La presidenta transitoria de Bolivia dio un salto extremadamente arriesgado. Su candidatura la puso en la picota de una polémica que apenas comienza.
Jeanine Áñez recibió el encargo ciudadano e institucional de asumir temporalmente el mando de la nación únicamente para conducir y administrar un proceso electoral con garantías de transparencia y, por supuesto, de ecuanimidad.
Ella era —o tendría que haber sido— la garante de que todos los actores políticos compitan en condiciones de igualdad y confianza; sin que vuelvan a repetirse las prácticas que, por más de una década, distorsionaron los fundamentos y la esencia de la democracia.
Áñez cumplió hasta ahora, y de forma excepcional, esas tareas. Lo hizo con determinación y energía, pero también con honestidad y carisma, ganándose así la simpatía y la confianza de la gente.
Por la magnitud de la responsabilidad que recayó en sus manos, se suponía que este proceso de transición debía conducirse impecablemente y en riguroso apego a su carácter insawtitucional.
Y es que el objetivo no es menor: encaminar a Bolivia hacia la reconstrucción de su institucionalidad democrática, devolviendo a la ciudadanía las condiciones para el pleno ejercicio de sus derechos y garantías constitucionales.

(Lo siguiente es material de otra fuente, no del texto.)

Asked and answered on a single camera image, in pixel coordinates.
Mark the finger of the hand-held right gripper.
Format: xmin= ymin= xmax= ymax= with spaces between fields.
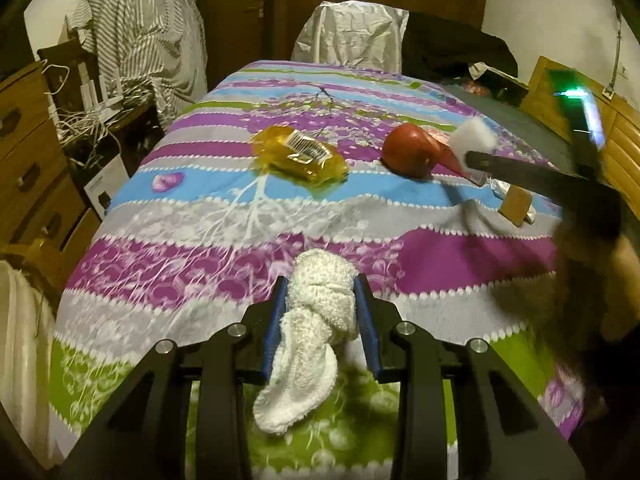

La presidenta estaba consciente de su misión. Al menos, así lo demostró en distintos foros con la misma seguridad y espontaneidad con que descartó tajantemente cualquier aspiración política durante su mandato transitorio. O cuando criticó la escasa voluntad de los líderes políticos para buscar alianzas electorales consistentes.
Sabía, también, que su gobierno debía conservar una necesaria equidistancia con cualquier actividad partidaria, en resguardo de la credibilidad y estabilidad que consiguió y necesita para llevar a buen término la responsabilidad que le ha sido confiada por el país, no por un partido político.
¿Qué pasó entonces? ¿Qué la precipitó a cambiar de opinión y convertirse en candidata-presidenta? ¿Habrá sopesado las connotaciones políticas y legales que pueda tener esa decisión?
Las respuestas están en el Movimiento Demócrata Social y las dio su jefe político y gobernador de Santa Cruz, Rubén Costas, al revelar que venían gestando esa postulación hace ya un mes atrás. El tiempo dirá si fue una decisión sensata.
Luis Fernando Camacho y Marco Antonio Pumari hicieron algo parecido. Asumieron que la confianza depositada en su ejemplar liderazgo cívico les otorgaba las credenciales suficientes para gobernar el país y se convirtieron apresuradamente en candidatos. Fue el momento en que ese liderazgo comenzó a desdibujarse ante la opinión pública.
De todo esto, sin embargo, queda algo claro: Hay en juego una sórdida pugna de grupos cruceños de poder económico y político. Algo similar a lo que sucede, al otro lado del país, con las élites paceñas que rodean las candidaturas y decisiones de Carlos Mesa o Luis Revilla.
La naturaleza de este momento histórico demanda proyectos y candidaturas con visión de país y de futuro; muy por encima de aspiraciones personales e intereses circunstanciales que pueden llevar al país a escenarios de irreparables consecuencias.
Son horas cruciales para el futuro de Bolivia. Los actores políticos, sin excepción, tienen la obligación de actuar con la máxima responsabilidad para darle al país opciones de un gobierno sólido. Lo contrario equivaldría a defraudar las esperanzas y las energías morales de gran parte de la población que luchó con determinación por un futuro de certidumbre, libertad y democracia plena.